During the Yom Kippur War, the squadron operated mainly in the Southern Front. One of its helicopters was shot down by Egyptian anti-aircraft fire, and the entire crew but the co-pilot were killed. In the First Lebanon War, the squadron lost two helicopters; one was shot down by anti-aircraft fire from terrorists in Nabatieh, and the second entangled in electric wires during an operation next to Lake Qaraoun and crashed. Both crews perished.

On 24 September 1984, a Heron helicopter crashed into Nahal Bezek during chase training with the Golani Brigade. In the accident, the two pilots were killed, along with a Crew Chief, and two of the Golani Brigade.

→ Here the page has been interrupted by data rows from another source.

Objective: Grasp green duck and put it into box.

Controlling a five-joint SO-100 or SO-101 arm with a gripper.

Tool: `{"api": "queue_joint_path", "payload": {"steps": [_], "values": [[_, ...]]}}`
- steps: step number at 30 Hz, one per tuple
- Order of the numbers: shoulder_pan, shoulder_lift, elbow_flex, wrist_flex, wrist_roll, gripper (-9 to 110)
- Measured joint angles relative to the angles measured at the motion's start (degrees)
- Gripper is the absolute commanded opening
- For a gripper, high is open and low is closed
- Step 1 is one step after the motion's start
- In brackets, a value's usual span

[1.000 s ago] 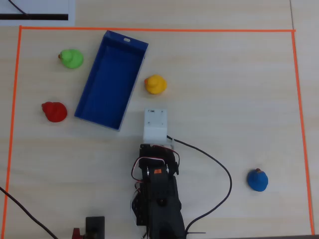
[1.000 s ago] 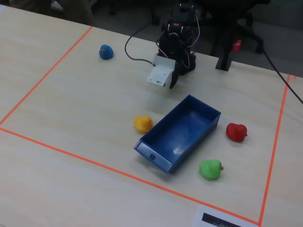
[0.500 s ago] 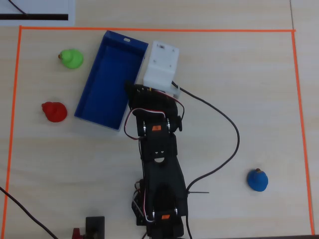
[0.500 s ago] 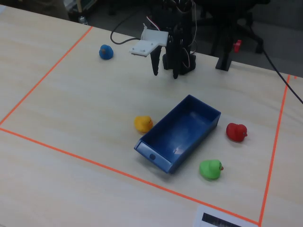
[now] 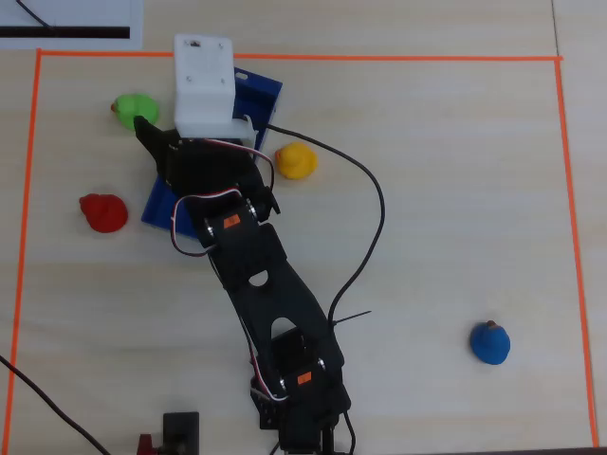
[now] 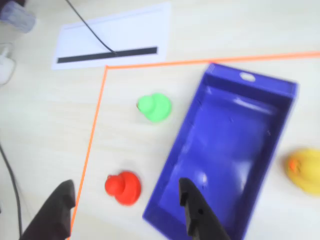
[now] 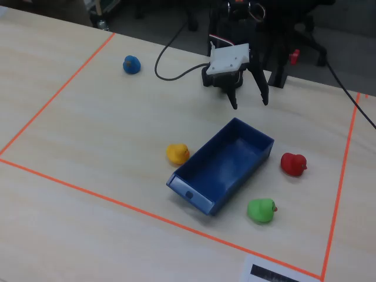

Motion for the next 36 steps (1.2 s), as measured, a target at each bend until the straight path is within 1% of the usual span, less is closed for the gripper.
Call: {"api": "queue_joint_path", "payload": {"steps": [8, 13, 18, 22, 30, 36], "values": [[-0.4, -8.7, 10.6, -21.4, -7.9, 26], [-0.6, -14.2, 10.9, -30.9, -12.0, 26], [-2.5, -21.1, 8.6, -33.0, -13.4, 26], [-5.4, -25.0, 8.2, -36.9, -14.0, 25], [-8.3, -33.8, 1.3, -41.2, -14.3, 25], [-8.6, -39.6, 0.4, -47.8, -18.7, 26]]}}
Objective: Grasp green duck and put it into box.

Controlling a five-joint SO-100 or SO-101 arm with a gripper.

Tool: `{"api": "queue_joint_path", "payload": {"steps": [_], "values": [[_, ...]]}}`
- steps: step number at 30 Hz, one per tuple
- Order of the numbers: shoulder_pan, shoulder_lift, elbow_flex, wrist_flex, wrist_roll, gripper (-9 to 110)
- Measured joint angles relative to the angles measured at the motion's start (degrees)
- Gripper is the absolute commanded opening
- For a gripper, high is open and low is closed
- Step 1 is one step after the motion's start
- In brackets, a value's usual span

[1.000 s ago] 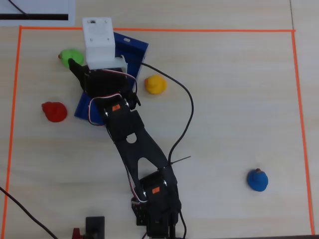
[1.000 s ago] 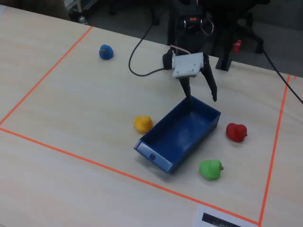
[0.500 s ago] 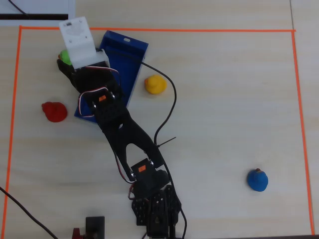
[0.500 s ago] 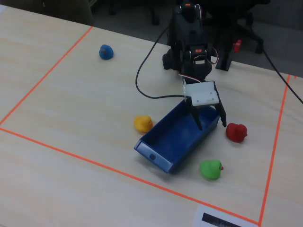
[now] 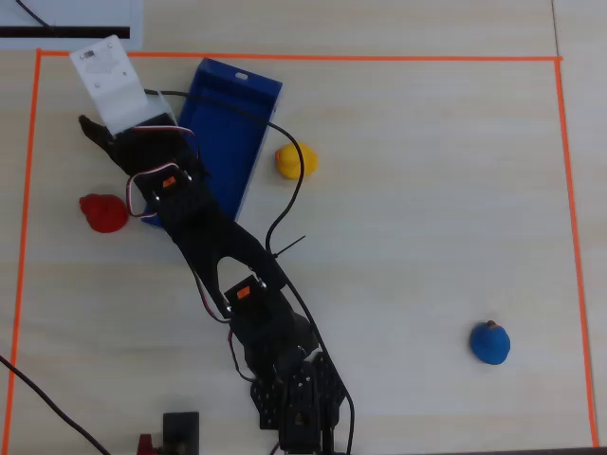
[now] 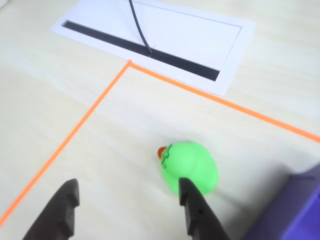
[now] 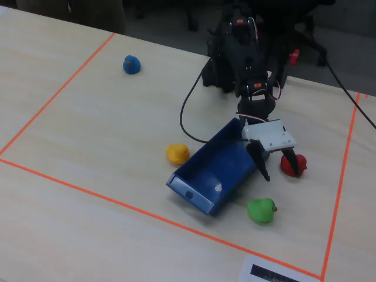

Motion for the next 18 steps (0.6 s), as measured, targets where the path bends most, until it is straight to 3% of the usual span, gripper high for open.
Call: {"api": "queue_joint_path", "payload": {"steps": [18], "values": [[3.3, -12.5, -6.7, -12.9, -6.8, 26]]}}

On 8 August 2002, the squadron was re-established in the Hatzerim Airbase as a Sikorsky UH-60 Black Hawk squadron ("ינשוף / Owl"). The first five helicopters arrived in Israel at the beginning of the month in a C-5 Galaxy of the US Air Force that landed in the Nevatim Airbase. The 123rd Squadron is the second Black Hawk squadron in Israel, following the 124th Squadron stationed in the Palmachim Airbase.

The squadron received the Chief of Staff Citation for its actions in the Second Lebanon War.

In 2015 it was decided to transfer the squadron to the Palmachim Airbase, which occurred on 15 July 2015.

The squadron was involved in the first rescue mission of the Israeli invasion of the Gaza Strip in the Gaza war.

==Previous Aircraft==
The squadron operated in the past the following helicopters:
- Bell 212
- Bell205
- Bell 47
- Sikorsky S-58 that was loaned from the 124th Squadron.